Exercise details:
Every line from the one containing "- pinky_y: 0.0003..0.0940" to the one containing "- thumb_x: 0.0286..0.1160" in the records below, both included, must be set down exactly, and no other line.

Records for the task:
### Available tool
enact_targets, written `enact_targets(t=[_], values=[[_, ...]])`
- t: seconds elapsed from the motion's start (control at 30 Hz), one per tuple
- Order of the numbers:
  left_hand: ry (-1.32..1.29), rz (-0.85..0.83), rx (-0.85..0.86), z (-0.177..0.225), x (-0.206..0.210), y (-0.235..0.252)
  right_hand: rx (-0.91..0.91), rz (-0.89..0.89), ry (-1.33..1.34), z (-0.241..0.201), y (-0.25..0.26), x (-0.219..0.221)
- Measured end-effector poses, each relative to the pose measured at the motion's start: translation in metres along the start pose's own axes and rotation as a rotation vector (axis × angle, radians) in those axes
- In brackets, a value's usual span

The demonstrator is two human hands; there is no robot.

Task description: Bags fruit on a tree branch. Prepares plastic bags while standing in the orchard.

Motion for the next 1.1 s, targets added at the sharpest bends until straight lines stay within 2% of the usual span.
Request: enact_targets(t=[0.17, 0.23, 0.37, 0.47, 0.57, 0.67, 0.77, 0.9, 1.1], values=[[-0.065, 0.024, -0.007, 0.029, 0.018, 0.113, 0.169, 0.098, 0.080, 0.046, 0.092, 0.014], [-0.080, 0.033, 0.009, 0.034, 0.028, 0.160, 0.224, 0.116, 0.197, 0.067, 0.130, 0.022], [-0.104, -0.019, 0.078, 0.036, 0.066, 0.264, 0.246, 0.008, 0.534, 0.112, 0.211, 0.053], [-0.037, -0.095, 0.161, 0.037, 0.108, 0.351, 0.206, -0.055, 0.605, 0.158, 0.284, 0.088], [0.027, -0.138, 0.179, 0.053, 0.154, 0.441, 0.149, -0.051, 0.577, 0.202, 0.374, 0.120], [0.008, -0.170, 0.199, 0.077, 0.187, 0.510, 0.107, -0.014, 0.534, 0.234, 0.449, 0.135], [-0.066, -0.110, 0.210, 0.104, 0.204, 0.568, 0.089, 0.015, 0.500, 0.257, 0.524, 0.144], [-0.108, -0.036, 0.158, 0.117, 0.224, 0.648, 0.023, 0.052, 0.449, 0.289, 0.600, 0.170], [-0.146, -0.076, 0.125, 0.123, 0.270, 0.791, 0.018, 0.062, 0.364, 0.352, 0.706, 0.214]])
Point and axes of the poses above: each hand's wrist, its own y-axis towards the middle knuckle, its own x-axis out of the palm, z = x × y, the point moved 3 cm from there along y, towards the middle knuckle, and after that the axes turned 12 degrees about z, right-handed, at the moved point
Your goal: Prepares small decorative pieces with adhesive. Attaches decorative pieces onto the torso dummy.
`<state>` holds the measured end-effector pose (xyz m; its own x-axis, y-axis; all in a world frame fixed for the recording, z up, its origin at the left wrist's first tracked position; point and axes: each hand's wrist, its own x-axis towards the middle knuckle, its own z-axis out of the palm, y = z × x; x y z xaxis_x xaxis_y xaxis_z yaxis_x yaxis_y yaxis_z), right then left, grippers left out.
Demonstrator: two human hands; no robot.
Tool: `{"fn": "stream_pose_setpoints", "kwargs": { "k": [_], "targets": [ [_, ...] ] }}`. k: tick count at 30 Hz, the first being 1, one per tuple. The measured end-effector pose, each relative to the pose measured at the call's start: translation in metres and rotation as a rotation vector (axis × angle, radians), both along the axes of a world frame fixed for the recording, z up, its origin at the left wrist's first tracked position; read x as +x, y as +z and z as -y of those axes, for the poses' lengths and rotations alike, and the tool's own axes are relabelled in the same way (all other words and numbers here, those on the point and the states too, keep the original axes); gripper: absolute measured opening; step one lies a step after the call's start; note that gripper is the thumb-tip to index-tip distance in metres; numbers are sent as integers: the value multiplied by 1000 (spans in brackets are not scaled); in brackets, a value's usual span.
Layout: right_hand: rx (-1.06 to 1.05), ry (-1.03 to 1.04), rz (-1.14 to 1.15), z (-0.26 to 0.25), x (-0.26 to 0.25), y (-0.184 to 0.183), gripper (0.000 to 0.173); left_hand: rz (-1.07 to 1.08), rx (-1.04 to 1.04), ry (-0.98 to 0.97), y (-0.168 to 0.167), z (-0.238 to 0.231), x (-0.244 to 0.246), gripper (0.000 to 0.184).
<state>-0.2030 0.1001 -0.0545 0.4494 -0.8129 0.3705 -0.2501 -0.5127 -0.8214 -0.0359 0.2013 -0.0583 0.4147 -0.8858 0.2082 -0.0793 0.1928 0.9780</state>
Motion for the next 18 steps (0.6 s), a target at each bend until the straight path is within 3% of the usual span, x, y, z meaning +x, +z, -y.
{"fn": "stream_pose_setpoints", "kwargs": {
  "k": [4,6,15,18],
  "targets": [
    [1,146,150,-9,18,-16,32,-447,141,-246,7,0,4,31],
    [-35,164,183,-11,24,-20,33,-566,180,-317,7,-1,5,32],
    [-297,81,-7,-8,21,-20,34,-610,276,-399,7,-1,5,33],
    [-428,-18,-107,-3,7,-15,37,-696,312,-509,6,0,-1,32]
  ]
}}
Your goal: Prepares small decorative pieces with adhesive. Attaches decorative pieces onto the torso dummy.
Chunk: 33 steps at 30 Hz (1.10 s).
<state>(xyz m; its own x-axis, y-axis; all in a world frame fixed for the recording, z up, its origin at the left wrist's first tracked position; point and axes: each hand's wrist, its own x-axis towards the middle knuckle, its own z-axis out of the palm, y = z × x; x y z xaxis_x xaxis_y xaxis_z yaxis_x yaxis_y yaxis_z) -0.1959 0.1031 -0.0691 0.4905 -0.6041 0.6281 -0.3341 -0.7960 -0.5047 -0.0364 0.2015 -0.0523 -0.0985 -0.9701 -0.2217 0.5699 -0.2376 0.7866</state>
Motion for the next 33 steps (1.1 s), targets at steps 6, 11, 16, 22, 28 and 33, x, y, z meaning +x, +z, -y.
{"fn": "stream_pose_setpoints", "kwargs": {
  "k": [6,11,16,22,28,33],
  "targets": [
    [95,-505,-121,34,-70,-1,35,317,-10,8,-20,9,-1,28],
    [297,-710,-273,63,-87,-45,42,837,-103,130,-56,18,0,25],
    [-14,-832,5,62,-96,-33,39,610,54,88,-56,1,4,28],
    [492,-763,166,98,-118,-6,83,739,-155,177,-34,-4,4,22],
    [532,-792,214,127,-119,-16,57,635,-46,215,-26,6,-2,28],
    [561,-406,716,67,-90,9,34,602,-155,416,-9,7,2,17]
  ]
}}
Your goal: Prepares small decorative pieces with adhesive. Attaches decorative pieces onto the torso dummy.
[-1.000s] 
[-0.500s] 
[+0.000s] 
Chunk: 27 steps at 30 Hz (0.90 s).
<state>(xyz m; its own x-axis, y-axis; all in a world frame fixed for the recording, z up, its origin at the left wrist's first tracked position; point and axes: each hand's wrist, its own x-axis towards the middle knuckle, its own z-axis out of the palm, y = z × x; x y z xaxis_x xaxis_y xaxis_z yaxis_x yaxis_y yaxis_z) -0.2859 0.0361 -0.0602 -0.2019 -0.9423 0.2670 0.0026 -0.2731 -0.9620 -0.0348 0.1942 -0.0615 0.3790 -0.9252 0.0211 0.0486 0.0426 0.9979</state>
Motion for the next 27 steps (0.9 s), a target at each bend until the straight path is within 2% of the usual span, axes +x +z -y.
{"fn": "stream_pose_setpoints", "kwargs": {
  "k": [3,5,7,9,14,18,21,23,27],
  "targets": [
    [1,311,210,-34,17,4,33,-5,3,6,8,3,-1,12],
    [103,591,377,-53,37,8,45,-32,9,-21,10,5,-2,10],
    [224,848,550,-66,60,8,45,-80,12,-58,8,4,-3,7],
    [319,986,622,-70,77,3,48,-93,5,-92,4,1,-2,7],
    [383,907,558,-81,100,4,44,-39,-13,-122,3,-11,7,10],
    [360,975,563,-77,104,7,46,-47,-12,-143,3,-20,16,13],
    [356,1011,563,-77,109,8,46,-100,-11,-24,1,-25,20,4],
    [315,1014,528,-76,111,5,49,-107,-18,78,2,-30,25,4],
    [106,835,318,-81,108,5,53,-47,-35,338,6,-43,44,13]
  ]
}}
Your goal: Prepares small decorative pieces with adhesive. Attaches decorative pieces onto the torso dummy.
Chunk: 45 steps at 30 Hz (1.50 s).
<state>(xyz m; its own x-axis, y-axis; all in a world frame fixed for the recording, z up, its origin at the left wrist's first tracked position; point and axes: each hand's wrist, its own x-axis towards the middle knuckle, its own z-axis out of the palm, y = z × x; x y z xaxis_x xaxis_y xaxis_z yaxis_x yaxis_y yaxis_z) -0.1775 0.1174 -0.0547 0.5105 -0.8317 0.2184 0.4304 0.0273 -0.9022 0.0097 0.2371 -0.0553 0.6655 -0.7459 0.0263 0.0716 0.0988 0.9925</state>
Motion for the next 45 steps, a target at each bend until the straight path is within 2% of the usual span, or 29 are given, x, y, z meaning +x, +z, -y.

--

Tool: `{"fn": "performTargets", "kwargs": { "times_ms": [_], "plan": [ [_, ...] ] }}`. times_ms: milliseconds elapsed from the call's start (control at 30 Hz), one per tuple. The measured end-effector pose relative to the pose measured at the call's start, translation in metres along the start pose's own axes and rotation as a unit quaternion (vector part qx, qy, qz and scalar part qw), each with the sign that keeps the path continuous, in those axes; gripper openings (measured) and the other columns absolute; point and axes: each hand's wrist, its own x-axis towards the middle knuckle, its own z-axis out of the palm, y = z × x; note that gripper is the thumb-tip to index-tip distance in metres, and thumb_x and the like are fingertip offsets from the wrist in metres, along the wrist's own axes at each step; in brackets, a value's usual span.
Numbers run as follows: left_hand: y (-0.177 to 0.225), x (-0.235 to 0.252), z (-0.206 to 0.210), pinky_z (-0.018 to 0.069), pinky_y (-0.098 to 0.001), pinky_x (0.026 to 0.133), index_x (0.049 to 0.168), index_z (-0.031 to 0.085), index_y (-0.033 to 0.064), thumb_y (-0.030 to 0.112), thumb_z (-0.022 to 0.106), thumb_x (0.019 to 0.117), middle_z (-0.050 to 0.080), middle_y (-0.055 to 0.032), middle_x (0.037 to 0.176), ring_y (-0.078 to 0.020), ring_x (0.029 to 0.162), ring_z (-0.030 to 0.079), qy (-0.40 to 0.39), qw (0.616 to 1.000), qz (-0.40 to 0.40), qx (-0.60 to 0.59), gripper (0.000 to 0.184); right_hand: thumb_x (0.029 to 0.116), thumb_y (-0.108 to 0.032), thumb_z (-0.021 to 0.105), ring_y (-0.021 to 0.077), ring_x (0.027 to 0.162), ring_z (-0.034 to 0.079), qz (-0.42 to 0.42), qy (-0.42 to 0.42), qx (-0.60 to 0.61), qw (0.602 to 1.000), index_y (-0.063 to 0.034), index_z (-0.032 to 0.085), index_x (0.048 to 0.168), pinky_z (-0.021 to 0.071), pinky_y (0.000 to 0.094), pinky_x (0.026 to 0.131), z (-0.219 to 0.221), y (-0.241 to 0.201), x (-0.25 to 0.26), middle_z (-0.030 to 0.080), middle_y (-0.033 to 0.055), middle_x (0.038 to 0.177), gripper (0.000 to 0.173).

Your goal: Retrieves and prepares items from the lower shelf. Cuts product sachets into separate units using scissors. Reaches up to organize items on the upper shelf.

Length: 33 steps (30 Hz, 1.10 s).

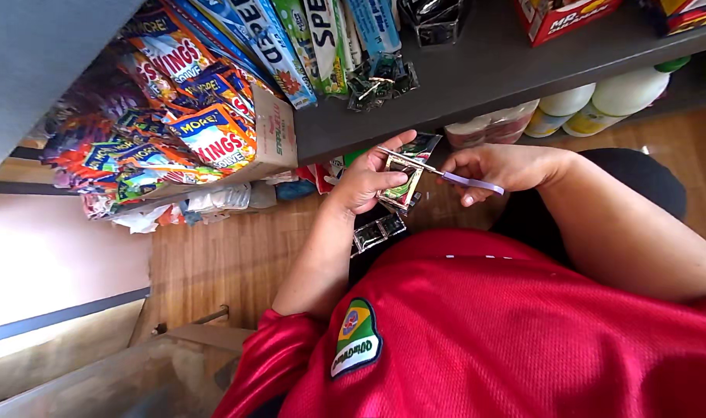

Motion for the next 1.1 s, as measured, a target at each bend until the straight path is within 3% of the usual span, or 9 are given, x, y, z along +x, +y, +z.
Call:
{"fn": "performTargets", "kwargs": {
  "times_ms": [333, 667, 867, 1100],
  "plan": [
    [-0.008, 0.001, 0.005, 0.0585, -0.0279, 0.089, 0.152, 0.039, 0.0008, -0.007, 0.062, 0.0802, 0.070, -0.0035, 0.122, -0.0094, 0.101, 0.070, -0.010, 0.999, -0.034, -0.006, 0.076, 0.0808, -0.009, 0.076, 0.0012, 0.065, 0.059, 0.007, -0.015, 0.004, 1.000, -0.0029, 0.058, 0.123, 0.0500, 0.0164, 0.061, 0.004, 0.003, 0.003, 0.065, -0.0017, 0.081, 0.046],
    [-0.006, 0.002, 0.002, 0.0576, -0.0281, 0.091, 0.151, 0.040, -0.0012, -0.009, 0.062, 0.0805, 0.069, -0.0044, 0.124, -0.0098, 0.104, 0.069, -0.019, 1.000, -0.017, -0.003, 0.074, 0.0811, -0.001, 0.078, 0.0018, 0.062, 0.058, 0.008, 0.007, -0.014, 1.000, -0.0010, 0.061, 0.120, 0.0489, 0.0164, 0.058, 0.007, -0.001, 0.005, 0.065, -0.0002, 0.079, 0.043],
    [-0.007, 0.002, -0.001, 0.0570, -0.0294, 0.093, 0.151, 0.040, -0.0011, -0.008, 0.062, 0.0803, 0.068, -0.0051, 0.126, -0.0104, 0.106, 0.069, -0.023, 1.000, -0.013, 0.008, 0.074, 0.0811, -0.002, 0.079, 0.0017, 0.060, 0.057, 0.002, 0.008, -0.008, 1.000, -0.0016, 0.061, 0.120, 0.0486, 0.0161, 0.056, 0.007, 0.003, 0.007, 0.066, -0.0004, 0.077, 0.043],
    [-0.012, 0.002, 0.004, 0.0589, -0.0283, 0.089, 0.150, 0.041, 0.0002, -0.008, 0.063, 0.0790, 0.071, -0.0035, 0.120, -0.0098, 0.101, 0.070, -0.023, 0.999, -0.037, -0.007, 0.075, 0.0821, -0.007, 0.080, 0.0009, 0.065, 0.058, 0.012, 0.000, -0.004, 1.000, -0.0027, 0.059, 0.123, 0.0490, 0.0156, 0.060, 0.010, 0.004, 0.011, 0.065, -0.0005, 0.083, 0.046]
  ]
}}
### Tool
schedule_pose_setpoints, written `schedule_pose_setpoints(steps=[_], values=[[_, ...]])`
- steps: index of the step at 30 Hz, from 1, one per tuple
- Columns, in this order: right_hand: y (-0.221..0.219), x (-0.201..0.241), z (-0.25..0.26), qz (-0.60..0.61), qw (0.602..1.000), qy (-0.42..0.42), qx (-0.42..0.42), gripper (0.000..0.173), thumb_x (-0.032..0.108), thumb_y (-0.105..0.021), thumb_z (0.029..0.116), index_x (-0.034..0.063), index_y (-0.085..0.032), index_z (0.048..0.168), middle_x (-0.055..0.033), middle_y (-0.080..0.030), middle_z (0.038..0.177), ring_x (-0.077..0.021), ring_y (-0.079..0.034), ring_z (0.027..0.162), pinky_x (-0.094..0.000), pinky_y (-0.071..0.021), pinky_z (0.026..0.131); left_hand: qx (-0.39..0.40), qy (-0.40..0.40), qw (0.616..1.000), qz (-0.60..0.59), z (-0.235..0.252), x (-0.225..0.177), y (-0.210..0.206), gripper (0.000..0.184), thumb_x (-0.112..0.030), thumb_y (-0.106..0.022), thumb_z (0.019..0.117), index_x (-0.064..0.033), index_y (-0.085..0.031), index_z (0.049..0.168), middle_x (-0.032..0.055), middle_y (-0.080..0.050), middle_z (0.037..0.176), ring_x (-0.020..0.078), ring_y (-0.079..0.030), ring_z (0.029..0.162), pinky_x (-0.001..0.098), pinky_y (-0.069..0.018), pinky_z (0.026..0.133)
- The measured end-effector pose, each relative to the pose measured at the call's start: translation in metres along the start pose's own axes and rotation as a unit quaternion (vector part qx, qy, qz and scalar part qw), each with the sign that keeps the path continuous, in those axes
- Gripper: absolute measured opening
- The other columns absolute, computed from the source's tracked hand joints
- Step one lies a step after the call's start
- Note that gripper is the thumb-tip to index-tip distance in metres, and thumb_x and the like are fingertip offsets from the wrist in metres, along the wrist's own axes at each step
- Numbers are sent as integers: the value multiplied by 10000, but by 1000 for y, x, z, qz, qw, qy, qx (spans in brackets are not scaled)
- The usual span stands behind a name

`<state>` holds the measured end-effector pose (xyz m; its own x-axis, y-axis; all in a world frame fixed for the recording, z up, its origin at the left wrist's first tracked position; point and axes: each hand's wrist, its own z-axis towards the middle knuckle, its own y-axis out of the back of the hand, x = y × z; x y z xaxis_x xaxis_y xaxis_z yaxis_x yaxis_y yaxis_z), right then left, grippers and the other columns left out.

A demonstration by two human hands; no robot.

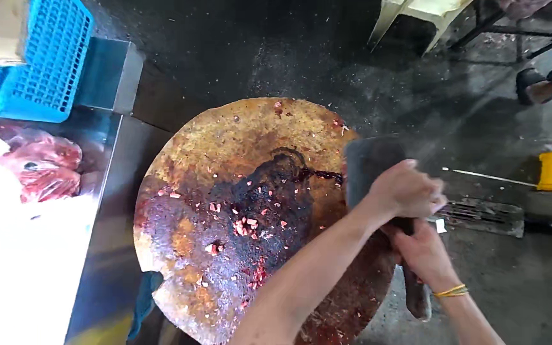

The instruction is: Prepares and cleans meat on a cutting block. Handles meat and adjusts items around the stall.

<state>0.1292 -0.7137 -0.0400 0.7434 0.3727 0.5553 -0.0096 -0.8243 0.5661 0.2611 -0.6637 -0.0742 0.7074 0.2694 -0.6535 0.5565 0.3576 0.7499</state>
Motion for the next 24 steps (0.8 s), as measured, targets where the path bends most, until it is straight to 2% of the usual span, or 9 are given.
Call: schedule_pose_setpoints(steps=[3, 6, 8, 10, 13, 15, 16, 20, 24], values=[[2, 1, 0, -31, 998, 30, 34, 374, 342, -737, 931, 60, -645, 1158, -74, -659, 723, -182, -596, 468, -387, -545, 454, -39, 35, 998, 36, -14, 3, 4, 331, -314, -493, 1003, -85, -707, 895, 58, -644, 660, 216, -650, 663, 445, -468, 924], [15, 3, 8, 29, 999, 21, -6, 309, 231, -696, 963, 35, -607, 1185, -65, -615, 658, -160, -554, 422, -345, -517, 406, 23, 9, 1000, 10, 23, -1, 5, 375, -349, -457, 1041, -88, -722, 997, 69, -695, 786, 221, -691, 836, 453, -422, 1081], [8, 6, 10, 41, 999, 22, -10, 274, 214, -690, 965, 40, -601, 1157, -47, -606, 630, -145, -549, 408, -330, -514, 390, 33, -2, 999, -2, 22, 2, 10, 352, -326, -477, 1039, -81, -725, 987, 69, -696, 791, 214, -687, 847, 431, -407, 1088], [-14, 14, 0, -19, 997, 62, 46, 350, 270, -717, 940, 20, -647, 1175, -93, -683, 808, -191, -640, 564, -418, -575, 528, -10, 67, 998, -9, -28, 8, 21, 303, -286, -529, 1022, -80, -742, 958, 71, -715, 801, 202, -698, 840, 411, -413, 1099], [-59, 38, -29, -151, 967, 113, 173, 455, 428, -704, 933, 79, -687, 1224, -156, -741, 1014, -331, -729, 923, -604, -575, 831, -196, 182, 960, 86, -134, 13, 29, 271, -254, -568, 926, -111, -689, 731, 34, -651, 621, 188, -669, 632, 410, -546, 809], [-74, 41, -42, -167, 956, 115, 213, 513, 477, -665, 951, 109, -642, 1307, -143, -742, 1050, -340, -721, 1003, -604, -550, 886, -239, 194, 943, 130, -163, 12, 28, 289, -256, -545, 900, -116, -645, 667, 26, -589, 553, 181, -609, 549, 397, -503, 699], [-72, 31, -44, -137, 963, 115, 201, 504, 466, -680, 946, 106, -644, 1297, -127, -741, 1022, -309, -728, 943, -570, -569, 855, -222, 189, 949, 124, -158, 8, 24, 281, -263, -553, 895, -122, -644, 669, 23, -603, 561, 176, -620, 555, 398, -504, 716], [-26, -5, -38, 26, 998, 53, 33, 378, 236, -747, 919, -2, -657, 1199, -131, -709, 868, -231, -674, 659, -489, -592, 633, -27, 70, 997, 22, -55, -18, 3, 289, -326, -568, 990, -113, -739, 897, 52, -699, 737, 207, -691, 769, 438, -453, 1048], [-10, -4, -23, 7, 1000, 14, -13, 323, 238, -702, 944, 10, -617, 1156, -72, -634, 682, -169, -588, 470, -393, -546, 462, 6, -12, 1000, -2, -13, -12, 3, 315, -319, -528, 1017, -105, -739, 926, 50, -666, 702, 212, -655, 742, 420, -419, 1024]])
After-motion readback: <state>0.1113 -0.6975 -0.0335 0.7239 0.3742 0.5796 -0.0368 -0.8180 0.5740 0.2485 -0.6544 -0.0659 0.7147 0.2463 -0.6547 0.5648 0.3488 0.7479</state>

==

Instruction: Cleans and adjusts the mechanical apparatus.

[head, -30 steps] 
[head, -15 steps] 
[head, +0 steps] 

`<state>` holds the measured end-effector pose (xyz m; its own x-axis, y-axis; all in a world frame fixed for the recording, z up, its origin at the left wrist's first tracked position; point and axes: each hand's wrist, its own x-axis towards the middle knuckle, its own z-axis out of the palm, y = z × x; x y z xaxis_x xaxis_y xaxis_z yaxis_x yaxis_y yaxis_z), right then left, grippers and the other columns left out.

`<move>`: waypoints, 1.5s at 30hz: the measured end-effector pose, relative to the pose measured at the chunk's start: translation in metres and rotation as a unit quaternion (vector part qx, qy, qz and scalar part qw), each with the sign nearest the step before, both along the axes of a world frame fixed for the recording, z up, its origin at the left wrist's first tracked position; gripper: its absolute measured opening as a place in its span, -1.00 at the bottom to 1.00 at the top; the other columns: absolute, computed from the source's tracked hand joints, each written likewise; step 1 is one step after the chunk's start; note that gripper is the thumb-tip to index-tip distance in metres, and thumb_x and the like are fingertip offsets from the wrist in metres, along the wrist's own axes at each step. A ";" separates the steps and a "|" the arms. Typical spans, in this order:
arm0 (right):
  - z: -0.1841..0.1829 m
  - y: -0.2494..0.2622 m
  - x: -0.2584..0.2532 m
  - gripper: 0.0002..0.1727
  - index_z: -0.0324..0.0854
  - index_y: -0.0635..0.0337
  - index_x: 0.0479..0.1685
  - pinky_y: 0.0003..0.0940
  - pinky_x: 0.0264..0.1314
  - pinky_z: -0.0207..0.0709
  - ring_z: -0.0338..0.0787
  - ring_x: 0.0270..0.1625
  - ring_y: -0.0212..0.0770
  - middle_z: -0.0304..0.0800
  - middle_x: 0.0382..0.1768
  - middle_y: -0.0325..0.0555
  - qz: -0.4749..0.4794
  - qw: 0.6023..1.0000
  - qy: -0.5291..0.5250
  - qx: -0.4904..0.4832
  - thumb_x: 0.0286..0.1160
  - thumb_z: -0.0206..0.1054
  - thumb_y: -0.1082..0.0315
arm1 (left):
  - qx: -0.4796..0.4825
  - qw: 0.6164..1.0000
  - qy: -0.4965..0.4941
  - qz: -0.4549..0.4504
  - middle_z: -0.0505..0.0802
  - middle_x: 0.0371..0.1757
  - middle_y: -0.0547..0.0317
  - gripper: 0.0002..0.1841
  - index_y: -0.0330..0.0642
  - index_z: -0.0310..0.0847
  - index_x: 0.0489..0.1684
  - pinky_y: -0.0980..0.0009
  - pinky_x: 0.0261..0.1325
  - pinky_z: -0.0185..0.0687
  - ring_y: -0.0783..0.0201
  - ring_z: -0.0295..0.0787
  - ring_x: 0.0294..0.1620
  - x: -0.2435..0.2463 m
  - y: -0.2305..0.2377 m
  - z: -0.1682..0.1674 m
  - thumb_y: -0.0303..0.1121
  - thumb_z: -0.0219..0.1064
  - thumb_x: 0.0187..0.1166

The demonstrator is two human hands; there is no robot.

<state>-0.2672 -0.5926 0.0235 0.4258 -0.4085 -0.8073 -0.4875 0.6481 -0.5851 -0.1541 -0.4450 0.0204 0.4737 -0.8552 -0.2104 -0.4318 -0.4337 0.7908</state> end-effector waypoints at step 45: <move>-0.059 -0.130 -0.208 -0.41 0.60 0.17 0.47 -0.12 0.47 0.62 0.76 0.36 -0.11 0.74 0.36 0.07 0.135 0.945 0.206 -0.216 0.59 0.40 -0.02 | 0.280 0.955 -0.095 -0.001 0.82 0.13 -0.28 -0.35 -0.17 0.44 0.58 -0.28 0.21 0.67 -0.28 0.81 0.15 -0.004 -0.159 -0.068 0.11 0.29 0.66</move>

Task output:
  - pinky_y: 0.0003..0.0940
  - pinky_x: 0.0264..0.1314
  - pinky_z: -0.0207..0.0709
  - ring_z: -0.0338..0.0787
  - ring_x: 0.0270..0.1625
  - ring_y: -0.0212..0.0770
  - middle_z: -0.0304..0.0800
  - middle_x: 0.0382..0.1768
  - middle_y: -0.0325..0.0555
  - qz: -0.4749..0.4794
  - qw: 0.6023..1.0000
  - qy: -0.5291..0.5250
  - qx: -0.4904..0.4832
  - thumb_x: 0.0286..0.1160

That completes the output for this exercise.